Fin janvier, KLM annonçait mettre ses vols vers Chengdu, Hangzhou et Xiamen en suspens de fin janvier à fin février, tout en réduisant ses fréquences à destination de Shanghai et Beijing. Il y a 15 jours, la compagnie néerlandaise supprimait tous ses vols vers la Chine jusqu’en mars.

Entre temps, d’autres compagnies européennes ont également décidé de ne plus desservir la Chine continentale pour le moment. Finnair a ainsi suspendu ses vols vers Beijing Daxing, Nanjing, Beijing Capital, Shanghai et Guangzhou. La compagnie continue toutefois de desservir Hong Kong, à l’instar de nombreuses autres compagnies aériennes. Air France, SWISS, Lufthansa, Austrian, British Airways, Iberia et SAS ont fait de même. Les vols de LH, LX et OS à destination de Beijing et Shanghai sont encore suspendus jusqu’au 28 février. Les routes vers Nanjing, Shenyang et Qingdao ne seront plus opérées jusqu’au 28 mars.

Les conséquences de l’épidémie de Covid-19 se feront assurément ressentir dans les statistiques de passagers, mais également dans les résultats financiers.

“Pour 2020, KLM devra affronter les conséquences du coronavirus. Nous devrons nous montrer flexibles dans notre réseau et notre flotte, poursuivre dans la lignée de notre stratégie et continuer d’améliorer notre produit à bord pour nos clients”, expliquait le patron de KLM, Pieter Elbers.

Maintenant que KLM ne vole plus à destination de la Chine depuis des semaines, une partie du personnel est en congé ou suit des formations. Les appareils qui devaient voler sur ces lignes peuvent passer plus tôt à l’entretien ou peuvent remplacer d’autres appareils sur d’autres destinations.
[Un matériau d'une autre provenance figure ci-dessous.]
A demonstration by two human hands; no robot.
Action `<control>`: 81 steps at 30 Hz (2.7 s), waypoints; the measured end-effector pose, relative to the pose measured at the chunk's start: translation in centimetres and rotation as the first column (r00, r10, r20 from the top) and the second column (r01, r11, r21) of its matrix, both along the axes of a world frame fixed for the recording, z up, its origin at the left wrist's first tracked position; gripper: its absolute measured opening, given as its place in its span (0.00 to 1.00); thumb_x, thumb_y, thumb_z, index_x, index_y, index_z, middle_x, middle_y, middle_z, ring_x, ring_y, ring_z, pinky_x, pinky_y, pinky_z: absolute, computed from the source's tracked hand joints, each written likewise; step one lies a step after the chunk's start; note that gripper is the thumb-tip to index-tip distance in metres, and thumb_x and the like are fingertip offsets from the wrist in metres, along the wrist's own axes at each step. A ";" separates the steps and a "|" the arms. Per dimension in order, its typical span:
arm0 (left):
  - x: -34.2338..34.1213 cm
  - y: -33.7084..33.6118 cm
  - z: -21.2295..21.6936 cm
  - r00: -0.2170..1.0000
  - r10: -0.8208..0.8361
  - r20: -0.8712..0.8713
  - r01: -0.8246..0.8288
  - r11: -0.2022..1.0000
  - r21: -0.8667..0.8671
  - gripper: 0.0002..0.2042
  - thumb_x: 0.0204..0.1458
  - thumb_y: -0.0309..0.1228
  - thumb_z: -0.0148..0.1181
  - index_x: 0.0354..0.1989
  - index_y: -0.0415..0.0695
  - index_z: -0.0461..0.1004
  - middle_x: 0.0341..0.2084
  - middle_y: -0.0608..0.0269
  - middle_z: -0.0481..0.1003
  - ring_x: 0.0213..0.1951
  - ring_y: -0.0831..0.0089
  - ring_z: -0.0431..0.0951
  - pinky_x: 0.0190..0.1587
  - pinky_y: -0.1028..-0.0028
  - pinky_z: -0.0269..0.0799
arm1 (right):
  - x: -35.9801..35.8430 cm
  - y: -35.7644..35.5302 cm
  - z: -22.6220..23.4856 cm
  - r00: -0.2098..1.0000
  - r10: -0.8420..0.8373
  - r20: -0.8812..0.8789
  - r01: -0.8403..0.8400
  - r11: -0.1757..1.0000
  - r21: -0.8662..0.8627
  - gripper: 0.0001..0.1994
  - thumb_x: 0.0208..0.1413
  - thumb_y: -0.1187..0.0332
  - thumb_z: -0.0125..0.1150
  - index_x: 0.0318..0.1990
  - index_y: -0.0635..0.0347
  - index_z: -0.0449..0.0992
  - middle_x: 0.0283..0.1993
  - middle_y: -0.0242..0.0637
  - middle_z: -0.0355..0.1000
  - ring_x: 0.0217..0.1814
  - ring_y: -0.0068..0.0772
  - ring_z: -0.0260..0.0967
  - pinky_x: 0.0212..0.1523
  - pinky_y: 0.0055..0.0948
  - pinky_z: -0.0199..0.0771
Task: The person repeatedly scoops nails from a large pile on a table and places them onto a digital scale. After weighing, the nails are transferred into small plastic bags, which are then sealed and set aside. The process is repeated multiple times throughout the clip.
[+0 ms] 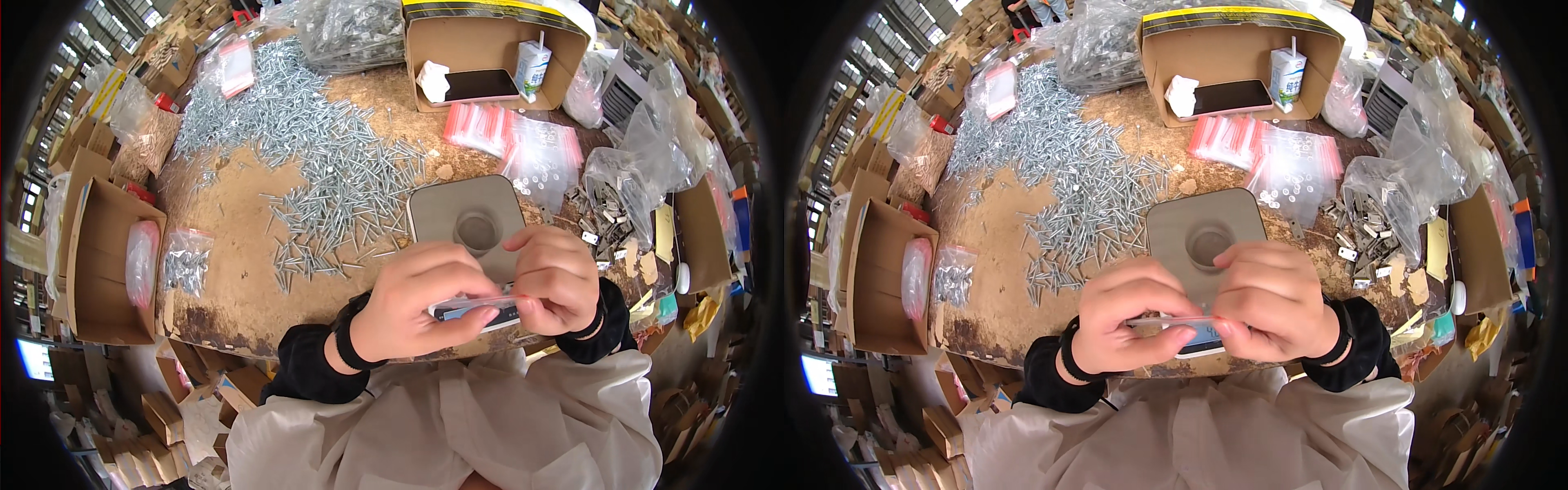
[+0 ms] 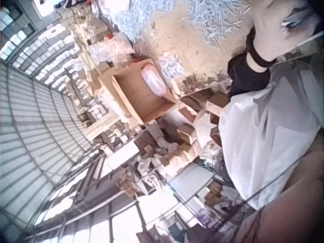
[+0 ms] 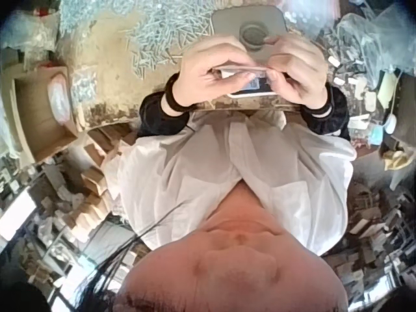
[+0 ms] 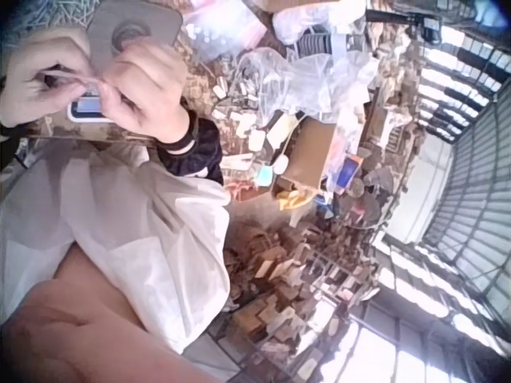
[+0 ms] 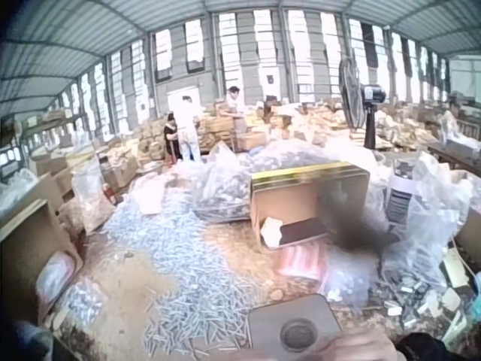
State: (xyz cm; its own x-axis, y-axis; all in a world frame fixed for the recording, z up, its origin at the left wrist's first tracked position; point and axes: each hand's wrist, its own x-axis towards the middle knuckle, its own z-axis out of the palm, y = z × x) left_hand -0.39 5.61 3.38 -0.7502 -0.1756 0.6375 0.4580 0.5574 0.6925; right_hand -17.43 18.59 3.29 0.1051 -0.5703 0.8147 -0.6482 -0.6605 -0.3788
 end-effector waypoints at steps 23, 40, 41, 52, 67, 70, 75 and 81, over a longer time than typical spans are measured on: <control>2.0 -1.5 -0.1 0.993 -0.011 -0.114 0.028 0.989 0.146 0.02 0.44 0.19 0.66 0.27 0.36 0.80 0.20 0.58 0.77 0.23 0.69 0.78 0.40 0.61 0.81 | 0.2 1.1 0.1 0.967 0.144 0.209 -0.175 0.975 0.139 0.08 0.55 0.71 0.61 0.26 0.61 0.71 0.21 0.34 0.68 0.22 0.37 0.69 0.35 0.43 0.81; 25.6 -17.9 -1.5 0.103 0.959 0.262 -0.819 0.231 -0.525 0.17 0.50 0.33 0.71 0.47 0.38 0.79 0.30 0.66 0.79 0.28 0.81 0.73 0.32 0.78 0.69 | -0.4 0.3 -0.4 0.957 -0.280 0.072 0.261 0.944 0.202 0.07 0.53 0.75 0.63 0.27 0.66 0.72 0.26 0.43 0.70 0.30 0.47 0.72 0.37 0.34 0.72; 25.4 -17.9 -2.1 0.227 0.918 0.324 -0.845 0.351 -0.404 0.21 0.49 0.34 0.72 0.50 0.38 0.78 0.33 0.65 0.79 0.30 0.79 0.73 0.34 0.78 0.69 | -0.4 0.2 -0.2 0.957 -0.285 0.062 0.260 0.929 0.262 0.07 0.53 0.75 0.63 0.26 0.66 0.72 0.25 0.42 0.69 0.29 0.47 0.72 0.36 0.34 0.72; 5.1 -15.7 -4.6 0.522 0.681 0.513 -0.336 0.717 -0.611 0.43 0.38 0.49 0.75 0.62 0.37 0.67 0.54 0.38 0.69 0.56 0.45 0.72 0.59 0.58 0.70 | -2.2 -1.2 -2.0 0.887 -0.385 -0.255 0.455 0.824 0.338 0.25 0.55 0.54 0.65 0.54 0.61 0.71 0.55 0.46 0.68 0.60 0.51 0.64 0.66 0.52 0.54; 3.0 -15.5 -7.0 0.602 0.691 0.399 -0.450 0.707 -0.545 0.14 0.47 0.24 0.63 0.44 0.39 0.73 0.38 0.49 0.75 0.42 0.52 0.76 0.45 0.62 0.72 | -1.6 -1.0 -2.6 0.920 -0.202 -0.335 0.363 0.759 0.541 0.34 0.47 0.59 0.71 0.63 0.56 0.66 0.56 0.44 0.69 0.64 0.48 0.63 0.74 0.63 0.38; 3.3 -15.5 -6.0 0.661 0.621 0.421 -0.382 0.762 -0.523 0.14 0.49 0.22 0.62 0.46 0.39 0.74 0.40 0.49 0.76 0.44 0.50 0.76 0.46 0.60 0.72 | -1.5 -1.0 -2.7 0.912 -0.225 -0.344 0.382 0.773 0.507 0.33 0.47 0.61 0.71 0.62 0.57 0.67 0.54 0.43 0.69 0.63 0.47 0.64 0.75 0.62 0.38; 3.1 -15.1 -5.6 0.666 0.631 0.399 -0.362 0.740 -0.566 0.13 0.48 0.21 0.61 0.44 0.38 0.75 0.40 0.46 0.76 0.43 0.46 0.76 0.47 0.58 0.73 | -1.6 -1.2 -2.8 0.913 -0.228 -0.339 0.382 0.769 0.512 0.33 0.47 0.61 0.71 0.62 0.56 0.67 0.54 0.43 0.70 0.64 0.48 0.64 0.75 0.59 0.37; 3.1 -15.5 -6.0 0.696 0.630 0.346 -0.399 0.739 -0.543 0.11 0.50 0.21 0.62 0.43 0.37 0.77 0.38 0.47 0.77 0.39 0.50 0.78 0.43 0.61 0.73 | -1.5 -1.2 -2.6 0.919 -0.225 -0.325 0.373 0.763 0.528 0.34 0.47 0.62 0.72 0.63 0.55 0.67 0.55 0.42 0.71 0.63 0.46 0.65 0.76 0.59 0.37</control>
State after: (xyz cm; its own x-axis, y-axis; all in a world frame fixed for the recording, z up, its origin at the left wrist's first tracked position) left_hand 2.69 -9.93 -2.59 -0.8326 -0.4494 0.3238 -0.3174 0.8662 0.3860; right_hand -18.96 17.41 0.74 -0.0112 -0.9527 0.3038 -0.8910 -0.1284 -0.4355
La grande question reste de savoir jusque quand le ciel chinois restera déserté. La réponse dépend fortement du temps qu’il faudra à la Chine pour arriver à contrôler la propagation du virus et réduire le taux de contagion. Le New York Times annonce que les touristes chinois dépensent chaque année 258 milliards de dollars pour leurs voyages à l’étranger. Cela représente un sérieux manque à gagner pour de nombreux acteurs du tourisme. En Europe, la Chine représente des dizaines de milliers de touristes, il est donc difficile d’évaluer l’impact qu’aura cette épidémie sur les résultats du secteur si ceux-ci ne voyagent pas en 2020.

“Les dégâts causés par les mesures ne doivent pas dépasser ceux causés par le virus lui-même. Les conséquences seront peut-être plus graves, ou moins faciles à résorber”, expliquait la professeur en Epidémiologie Annemie Vandamme (KU Leuven) lors d’une réunion de l’OMS à Genève.

Quoi qu’il en soit, il est capital qu’une solution efficace soit rapidement trouvée pour faire face à cette épidémie.